● **AIM OF THE TASK**
Output nothing but the line containing "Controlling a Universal" and the lines after it through the end of the material below, each reproduced exactly.

● **DATASET EXTRACT**
——
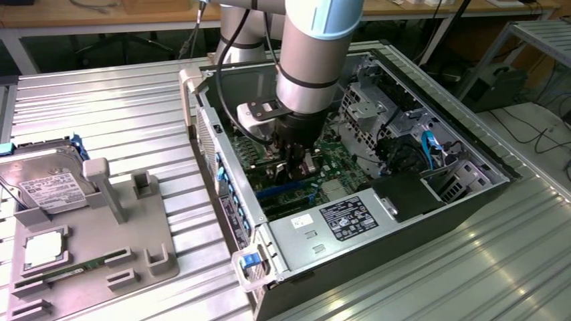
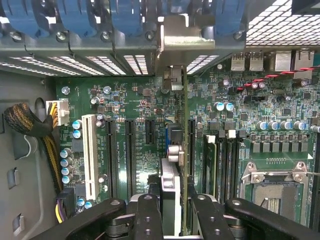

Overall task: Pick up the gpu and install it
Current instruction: 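Insert the gpu into the slot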

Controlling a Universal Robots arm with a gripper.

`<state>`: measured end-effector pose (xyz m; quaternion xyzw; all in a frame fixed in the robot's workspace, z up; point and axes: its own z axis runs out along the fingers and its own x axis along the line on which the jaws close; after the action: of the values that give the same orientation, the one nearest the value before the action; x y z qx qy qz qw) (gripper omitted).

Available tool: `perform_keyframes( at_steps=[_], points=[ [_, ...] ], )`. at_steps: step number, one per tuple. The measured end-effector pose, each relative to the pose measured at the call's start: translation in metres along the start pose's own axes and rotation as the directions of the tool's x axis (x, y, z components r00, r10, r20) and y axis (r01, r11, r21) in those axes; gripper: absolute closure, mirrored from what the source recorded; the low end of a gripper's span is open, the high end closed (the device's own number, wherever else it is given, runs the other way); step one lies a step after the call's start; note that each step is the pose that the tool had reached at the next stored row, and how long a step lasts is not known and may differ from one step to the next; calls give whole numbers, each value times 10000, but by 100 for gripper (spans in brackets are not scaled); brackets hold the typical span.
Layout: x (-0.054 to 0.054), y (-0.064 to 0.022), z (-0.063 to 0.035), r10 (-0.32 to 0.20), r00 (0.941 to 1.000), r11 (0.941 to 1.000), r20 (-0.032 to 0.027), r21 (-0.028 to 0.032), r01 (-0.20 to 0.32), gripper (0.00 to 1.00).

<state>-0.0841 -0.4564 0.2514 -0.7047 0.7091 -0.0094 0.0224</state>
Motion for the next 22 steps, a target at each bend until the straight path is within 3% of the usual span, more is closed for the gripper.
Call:
perform_keyframes(
  at_steps=[22],
  points=[
    [1,20,63,-64,10000,10000,4,-1,64,72]
  ],
)
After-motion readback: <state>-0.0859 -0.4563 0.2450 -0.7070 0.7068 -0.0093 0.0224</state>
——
● **TASK ANSWER**
Controlling a Universal Robots arm with a gripper.

`<state>`: measured end-effector pose (xyz m; quaternion xyzw; all in a frame fixed in the robot's workspace, z up; point and axes: its own z axis runs out along the fingers and its own x axis along the line on which the jaws close; after the action: of the values that give the same orientation, the one nearest the value before the action; x y z qx qy qz qw) (gripper omitted).

Available tool: `perform_keyframes( at_steps=[_], points=[ [_, ...] ], )`. at_steps: step number, one per tuple. The measured end-effector pose, each relative to the pose measured at the call's start: translation in metres along the start pose's own axes and rotation as the directions of the tool's x axis (x, y, z components r00, r10, r20) and y axis (r01, r11, r21) in those axes; gripper: absolute closure, mirrored from what the source recorded; the low end of a gripper's span is open, the high end closed (the device's own number, wherever else it is given, runs the other way); step one lies a step after the call's start; note that each step is the pose that the tool had reached at the next stored row, and how long a step lasts is not known and may differ from one step to the next; calls give whole numbers, each value times 10000, but by 100 for gripper (spans in brackets are not scaled); brackets hold the typical span.
Layout: x (-0.054 to 0.054), y (-0.064 to 0.022), z (-0.063 to 0.035), r10 (-0.32 to 0.20), r00 (0.941 to 1.000), r11 (0.941 to 1.000), r20 (-0.032 to 0.027), r21 (-0.028 to 0.032), r01 (-0.20 to 0.32), gripper (0.00 to 1.00).

<state>-0.0841 -0.4564 0.2514 -0.7047 0.7091 -0.0094 0.0224</state>
Motion for the next 22 steps, a target at each bend until the straight path is within 3% of the usual span, more is closed for the gripper.
Call:
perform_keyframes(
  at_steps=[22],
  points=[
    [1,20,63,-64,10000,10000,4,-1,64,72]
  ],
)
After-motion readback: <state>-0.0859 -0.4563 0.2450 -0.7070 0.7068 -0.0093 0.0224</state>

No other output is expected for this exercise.